Watching the numbers.

The heart attacks.

He muttered his last words. He wasn’t dead yet, but it was only a matter of time now.

It would take another four days before his heart gave way. Pumped one last time. Lungs took one last breath. They say your gut keeps on going. Once you stop feeding it, it finds its own source from within. Keeps on living, in that forever box until it too runs out of luck. This whole world just a giant carbon recycling center.

She sat beside the bed as she squeezed his fingers and her tears. The bed shifted and sighed and wheezed as its innards monitored his movements. The rubber nose blew cold oxygen, his breath shallow and slow. The tubes and lines and bags and needles lit up in their bays to chart the vitals. Attaching man to machine.

Another heart attack.

The first time was years ago. They had cracked his chest and ripped open his ribs and stopped the beating beater. They took a thin vein from his leg and attached it to do the work. To create an overpass past the plaque-filled byways. They took another vein from his chest. That one didn’t want to behave once they closed him up. One of the hair-width little vessels at the end of the line just bled and bled. Not responding to the meds as the aspirin in his blood prevented a clot and made his platelets flow and flow. The plastic tubes they left hanging out of little holes in his belly couldn’t suck the blood out fast enough. The IVs hung down, filled with plasma and blood but it wasn’t enough. Rushed him back under the knife to untie the wires hugging his sternum closed, searching through the organs for the bleed.

An hour of sleep and dark circles under her eyes as she was called in to watch over the shitty coffee maker on the chairs designed to make you want to leave as they ask you to wait and wait and wait. Hand hovered over the phone waiting to hear if it was all ok.

“It’ll all be ok, ma’am.”

It was always all going to be ok. They repeated the mantra over and over, but it was always followed with a little concern over infection or a little worry about the rhythm. Their eyes clear and steady. Calmly saying words that made no sense. Empathy, but without any real concern for the individual. They can’t. As the days wore on, she saw that each day is the same for them. Your disaster is just that one guy they dealt with before lunch. It probably would be ok, and there’s no sense getting her riled up.
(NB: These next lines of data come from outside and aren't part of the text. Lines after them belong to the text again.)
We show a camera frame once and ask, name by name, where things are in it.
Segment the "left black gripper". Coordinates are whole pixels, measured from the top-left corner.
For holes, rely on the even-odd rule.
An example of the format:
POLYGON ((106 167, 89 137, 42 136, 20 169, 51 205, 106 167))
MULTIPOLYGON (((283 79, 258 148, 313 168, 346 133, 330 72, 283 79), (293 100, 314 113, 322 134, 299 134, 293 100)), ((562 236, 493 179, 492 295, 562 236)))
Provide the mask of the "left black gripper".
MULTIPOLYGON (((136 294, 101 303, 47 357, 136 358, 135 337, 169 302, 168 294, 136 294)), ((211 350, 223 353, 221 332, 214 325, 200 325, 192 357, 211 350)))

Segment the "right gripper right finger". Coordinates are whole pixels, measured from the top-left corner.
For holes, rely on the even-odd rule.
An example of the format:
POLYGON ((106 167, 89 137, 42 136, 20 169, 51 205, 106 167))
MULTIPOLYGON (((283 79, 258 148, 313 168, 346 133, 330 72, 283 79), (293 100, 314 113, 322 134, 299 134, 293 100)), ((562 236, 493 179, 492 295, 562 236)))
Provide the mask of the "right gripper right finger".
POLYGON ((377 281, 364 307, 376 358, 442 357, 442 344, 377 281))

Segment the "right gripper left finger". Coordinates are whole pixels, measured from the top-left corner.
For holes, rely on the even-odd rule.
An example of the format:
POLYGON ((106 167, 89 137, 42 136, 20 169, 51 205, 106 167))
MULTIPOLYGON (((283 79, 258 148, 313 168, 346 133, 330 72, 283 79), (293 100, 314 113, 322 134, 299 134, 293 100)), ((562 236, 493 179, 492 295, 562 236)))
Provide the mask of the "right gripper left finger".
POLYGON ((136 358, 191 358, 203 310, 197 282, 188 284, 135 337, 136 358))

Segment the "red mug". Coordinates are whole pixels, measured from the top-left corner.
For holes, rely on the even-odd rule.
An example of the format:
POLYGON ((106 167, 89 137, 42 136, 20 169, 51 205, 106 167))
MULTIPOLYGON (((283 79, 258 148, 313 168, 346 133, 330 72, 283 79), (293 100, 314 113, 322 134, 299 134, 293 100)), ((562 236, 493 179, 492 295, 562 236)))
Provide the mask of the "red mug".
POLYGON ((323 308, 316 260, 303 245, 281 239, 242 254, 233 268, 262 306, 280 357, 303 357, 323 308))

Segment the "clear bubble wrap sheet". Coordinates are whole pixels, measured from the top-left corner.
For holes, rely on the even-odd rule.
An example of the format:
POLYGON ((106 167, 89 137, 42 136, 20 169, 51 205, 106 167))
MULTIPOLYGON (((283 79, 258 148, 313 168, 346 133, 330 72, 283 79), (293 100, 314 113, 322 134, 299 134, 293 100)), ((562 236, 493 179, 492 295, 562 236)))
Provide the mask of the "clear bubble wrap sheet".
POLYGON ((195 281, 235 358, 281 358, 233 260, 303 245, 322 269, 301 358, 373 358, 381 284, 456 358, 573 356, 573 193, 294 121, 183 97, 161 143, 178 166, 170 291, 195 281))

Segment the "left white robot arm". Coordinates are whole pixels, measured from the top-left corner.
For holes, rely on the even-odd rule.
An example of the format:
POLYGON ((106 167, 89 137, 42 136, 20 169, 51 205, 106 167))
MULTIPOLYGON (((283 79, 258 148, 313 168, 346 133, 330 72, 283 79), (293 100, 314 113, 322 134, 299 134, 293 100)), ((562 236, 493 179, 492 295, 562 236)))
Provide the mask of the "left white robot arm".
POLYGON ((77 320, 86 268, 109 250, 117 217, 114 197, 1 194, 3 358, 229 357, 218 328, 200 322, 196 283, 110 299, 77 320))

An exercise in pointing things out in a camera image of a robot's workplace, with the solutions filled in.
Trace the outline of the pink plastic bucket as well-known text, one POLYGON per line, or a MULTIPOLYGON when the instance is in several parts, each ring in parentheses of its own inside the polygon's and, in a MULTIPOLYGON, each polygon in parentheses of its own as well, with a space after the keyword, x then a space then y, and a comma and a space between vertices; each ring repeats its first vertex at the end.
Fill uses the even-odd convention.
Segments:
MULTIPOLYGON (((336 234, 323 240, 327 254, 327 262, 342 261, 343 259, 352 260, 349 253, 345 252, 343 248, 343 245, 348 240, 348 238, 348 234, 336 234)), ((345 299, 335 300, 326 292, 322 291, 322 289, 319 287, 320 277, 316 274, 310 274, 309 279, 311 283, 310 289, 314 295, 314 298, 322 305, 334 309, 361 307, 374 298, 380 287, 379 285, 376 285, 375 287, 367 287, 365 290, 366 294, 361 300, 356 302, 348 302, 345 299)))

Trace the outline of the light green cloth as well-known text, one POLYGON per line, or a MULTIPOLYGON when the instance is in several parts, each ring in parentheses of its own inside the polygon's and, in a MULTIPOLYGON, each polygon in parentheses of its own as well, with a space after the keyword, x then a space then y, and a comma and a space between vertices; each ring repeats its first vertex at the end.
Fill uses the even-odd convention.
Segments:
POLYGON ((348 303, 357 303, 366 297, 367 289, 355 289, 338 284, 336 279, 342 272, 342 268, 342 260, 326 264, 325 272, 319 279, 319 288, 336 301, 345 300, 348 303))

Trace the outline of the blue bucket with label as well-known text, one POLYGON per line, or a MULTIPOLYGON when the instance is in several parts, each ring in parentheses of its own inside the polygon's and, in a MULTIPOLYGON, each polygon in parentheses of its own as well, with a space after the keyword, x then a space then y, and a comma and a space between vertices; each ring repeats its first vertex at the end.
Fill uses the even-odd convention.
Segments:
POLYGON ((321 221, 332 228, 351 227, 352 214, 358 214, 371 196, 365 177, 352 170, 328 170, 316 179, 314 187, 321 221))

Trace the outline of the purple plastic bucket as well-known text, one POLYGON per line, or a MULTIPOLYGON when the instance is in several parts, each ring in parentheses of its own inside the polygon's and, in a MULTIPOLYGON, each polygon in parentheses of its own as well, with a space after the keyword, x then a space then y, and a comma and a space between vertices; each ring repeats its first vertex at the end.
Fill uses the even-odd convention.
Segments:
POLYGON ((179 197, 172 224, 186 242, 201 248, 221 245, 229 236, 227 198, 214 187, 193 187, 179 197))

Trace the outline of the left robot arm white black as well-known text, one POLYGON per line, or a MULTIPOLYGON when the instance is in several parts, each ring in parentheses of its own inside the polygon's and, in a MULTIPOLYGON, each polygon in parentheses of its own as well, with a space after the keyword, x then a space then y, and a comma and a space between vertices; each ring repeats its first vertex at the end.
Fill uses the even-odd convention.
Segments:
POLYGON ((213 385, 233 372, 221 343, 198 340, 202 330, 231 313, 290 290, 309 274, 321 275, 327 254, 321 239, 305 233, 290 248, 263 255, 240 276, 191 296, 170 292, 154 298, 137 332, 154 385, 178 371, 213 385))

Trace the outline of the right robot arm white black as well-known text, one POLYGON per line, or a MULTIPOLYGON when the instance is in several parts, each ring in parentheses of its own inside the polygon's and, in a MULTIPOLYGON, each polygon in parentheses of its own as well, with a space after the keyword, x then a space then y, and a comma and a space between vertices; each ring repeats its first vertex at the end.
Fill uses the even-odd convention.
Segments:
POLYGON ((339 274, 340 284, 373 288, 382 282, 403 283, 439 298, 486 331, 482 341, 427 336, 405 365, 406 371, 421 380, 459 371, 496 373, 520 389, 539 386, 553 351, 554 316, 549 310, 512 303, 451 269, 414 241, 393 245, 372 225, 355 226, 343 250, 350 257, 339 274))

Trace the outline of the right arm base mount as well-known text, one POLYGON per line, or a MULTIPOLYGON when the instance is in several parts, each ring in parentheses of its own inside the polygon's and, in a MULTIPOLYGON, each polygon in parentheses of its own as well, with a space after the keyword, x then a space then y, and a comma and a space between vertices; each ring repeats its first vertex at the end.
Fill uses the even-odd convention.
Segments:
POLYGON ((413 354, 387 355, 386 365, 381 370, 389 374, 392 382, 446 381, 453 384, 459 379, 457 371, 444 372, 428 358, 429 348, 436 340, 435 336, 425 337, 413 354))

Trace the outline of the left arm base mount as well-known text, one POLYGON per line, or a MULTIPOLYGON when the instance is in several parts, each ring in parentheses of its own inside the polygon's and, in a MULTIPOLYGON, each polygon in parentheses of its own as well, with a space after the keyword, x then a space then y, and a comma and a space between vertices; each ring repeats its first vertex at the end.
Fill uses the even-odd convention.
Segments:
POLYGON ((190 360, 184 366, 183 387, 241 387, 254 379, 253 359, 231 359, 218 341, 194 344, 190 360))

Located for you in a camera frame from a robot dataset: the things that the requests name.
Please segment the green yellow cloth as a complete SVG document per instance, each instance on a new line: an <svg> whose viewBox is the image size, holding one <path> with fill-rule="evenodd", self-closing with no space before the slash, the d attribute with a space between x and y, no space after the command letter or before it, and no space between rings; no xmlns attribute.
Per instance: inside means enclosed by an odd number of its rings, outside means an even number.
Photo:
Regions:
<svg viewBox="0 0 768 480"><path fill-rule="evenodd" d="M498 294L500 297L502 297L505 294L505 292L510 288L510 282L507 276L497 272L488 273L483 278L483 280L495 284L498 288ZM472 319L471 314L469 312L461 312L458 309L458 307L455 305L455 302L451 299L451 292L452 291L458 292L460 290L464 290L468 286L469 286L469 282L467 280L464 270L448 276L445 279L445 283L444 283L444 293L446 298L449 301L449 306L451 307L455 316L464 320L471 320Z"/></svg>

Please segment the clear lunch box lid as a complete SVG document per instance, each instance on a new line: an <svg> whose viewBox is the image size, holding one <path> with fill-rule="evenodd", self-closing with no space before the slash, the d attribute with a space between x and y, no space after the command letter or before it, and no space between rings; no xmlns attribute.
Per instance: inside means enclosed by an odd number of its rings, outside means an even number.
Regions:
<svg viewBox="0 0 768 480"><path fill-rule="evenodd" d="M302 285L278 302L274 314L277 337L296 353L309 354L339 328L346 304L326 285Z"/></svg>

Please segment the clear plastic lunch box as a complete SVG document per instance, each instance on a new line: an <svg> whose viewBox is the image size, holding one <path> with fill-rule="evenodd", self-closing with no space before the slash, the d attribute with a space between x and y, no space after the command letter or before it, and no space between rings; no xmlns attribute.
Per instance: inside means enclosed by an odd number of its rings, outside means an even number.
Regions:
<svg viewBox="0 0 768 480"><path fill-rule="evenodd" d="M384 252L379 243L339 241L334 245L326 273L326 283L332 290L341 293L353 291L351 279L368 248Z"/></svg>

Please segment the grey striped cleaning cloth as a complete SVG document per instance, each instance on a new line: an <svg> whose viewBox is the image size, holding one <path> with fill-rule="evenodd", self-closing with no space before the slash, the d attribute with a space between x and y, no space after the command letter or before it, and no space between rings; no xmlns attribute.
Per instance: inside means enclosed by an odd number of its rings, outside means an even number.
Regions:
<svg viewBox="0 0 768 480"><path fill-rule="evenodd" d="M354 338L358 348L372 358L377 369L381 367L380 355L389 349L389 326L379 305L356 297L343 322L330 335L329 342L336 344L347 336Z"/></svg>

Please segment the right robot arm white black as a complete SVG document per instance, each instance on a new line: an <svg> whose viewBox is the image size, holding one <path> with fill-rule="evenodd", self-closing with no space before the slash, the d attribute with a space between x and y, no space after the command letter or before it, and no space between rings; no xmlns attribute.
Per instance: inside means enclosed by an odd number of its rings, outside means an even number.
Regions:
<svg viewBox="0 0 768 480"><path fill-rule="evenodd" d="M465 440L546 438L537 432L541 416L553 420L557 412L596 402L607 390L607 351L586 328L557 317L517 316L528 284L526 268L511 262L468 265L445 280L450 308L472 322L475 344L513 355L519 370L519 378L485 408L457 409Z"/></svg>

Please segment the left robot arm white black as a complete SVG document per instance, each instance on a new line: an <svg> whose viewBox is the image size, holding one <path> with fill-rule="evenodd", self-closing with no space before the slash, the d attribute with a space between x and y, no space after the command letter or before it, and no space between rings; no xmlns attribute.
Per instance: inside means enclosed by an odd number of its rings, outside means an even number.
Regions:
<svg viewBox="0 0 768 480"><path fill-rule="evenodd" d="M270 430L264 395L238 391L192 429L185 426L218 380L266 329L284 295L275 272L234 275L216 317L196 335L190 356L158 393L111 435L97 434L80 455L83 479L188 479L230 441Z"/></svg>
But it wasn’t all ok, when his blood pressure dropped and the little machine screamed and yelled and caused the nurses to rush in with their plastic smiles and its oks with their crash cart leading the way. But they were right. It was fine. Eventually.

Days later in the hospital, his smile came back.

He made it though that one ok. Went on to see a couple grandkids graduate. Danced with her to celebrate 50 years. Surprised all the doctors when he’d lasted so long.

This time was different. He hadn’t grasped her sleeping hand to gasp her awake. Hadn’t been in their bed when the tugs came across his chest. He’d taken a solo ride to the hospital in the screaming red van. Been at the frame store working alone, almost didn’t even make it to the phone. Tried to sit it out and wait. Wait for what, she wasn’t sure.

The mantra had changed this time.

This time she choked back tears to the sounds of “We’ll do what we can to make him comfortable.” Nothing could be done. He’s too old. She had three years on him. She shoved thoughts of herself away for later as she looked into his clouded eyes. He didn’t seem in pain. He didn’t seem much of anything.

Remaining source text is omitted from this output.